Dewberry further contends that trial counsel should have cross-examined Megan Fuller about her relationship with Virok Webb, specifically the alleged false statements that she was not dating Webb and Fuller's suggestion that Webb was stalking her. He further maintains that trial counsel should have cross-examined Cooper about the time-line in which he was associating with Dewberry and about Cooper's alleged false statements to Riley County law enforcement.

With respect to cross-examination of Fuller, an attorney's choice of questions to a witness is a tactical decision presumptively reasonable. Trial counsel's decision not to cross- examine on these topics was likely strategic, and Dewberry cites no reason for the Court to depart from the presumption. Nor does Dewberry demonstrate that the jury would have altered its conclusion if Fuller had been cross-examined on these topics.

See Snyder, 787 F.2d at 1432 (stating that counsel's choice of cross-examination questions is a tactical decision).

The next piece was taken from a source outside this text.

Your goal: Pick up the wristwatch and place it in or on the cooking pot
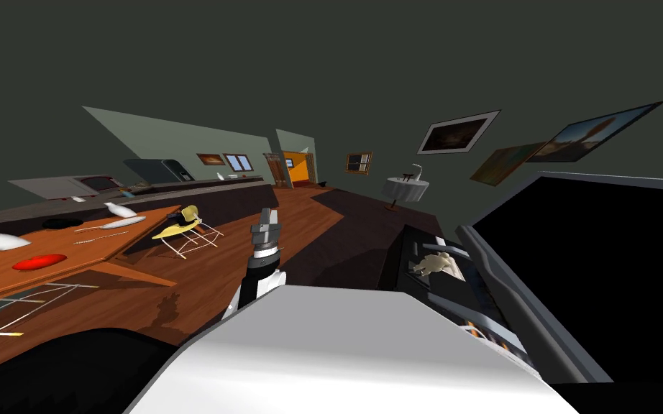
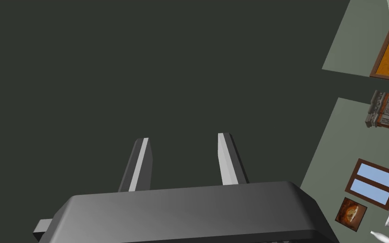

With respect to cross-examination of Cooper, the same latitude must be given trial counsel. In his testimony, Cooper gave a descriptive background on his involvement in the conspiracy and his association with Webb and Dewberry. Cooper testified that he left prison in May 2009 and reconnected with Webb shortly thereafter to start dealing drugs again. Cooper testified he was able to get crack cocaine and powder cocaine from Webb and begin distributing. Cooper further testified that Webb informed him that he was getting his narcotics from "Ray Ray" in Wichita. When Ray Ray was murdered, Cooper related the story that Webb would now get his cocaine from Dewberry, and that this was approximately in the summer of 2009. Cooper further testified that he stopped getting cocaine from Webb in approximately March of 2010, framing his involvement with Webb and Dewberry from the summer of 2009 to March of 2010. On cross-examination, trial counsel confronted Cooper about his alleged failures to tell law enforcement about Dewberry in the initial interviews. Her decision not to drill down on Cooper's timeline was a strategy within the province of trial counsel, and Dewberry has not demonstrated that the decision was objectively unreasonable. Moreover, Dewberry's argument regarding whether trial counsel was ineffective for failing to cross- examine Cooper about his 2000 statement to Riley County law enforcement officials can be summarily denied, as this particular information did not come to light until approximately sixteen months after Dewberry's trial. Thus, trial counsel cannot be deemed ineffective for failing to cross-examine a witness about something she and the Government were unaware of.

Trial Tr. at 136-38.

Id. at 139.

Id. at 141-43, 148.

Id. at 154-57.

Id. at 167-68.

4. Proffered Statements

Dewberry broadly claims that trial counsel should have more thoroughly cross-examined witnesses about their proffered statements. As the Government points out, Dewberry fails to point to which witnesses contradicted themselves or where in the record trial counsel should have raised these particular points.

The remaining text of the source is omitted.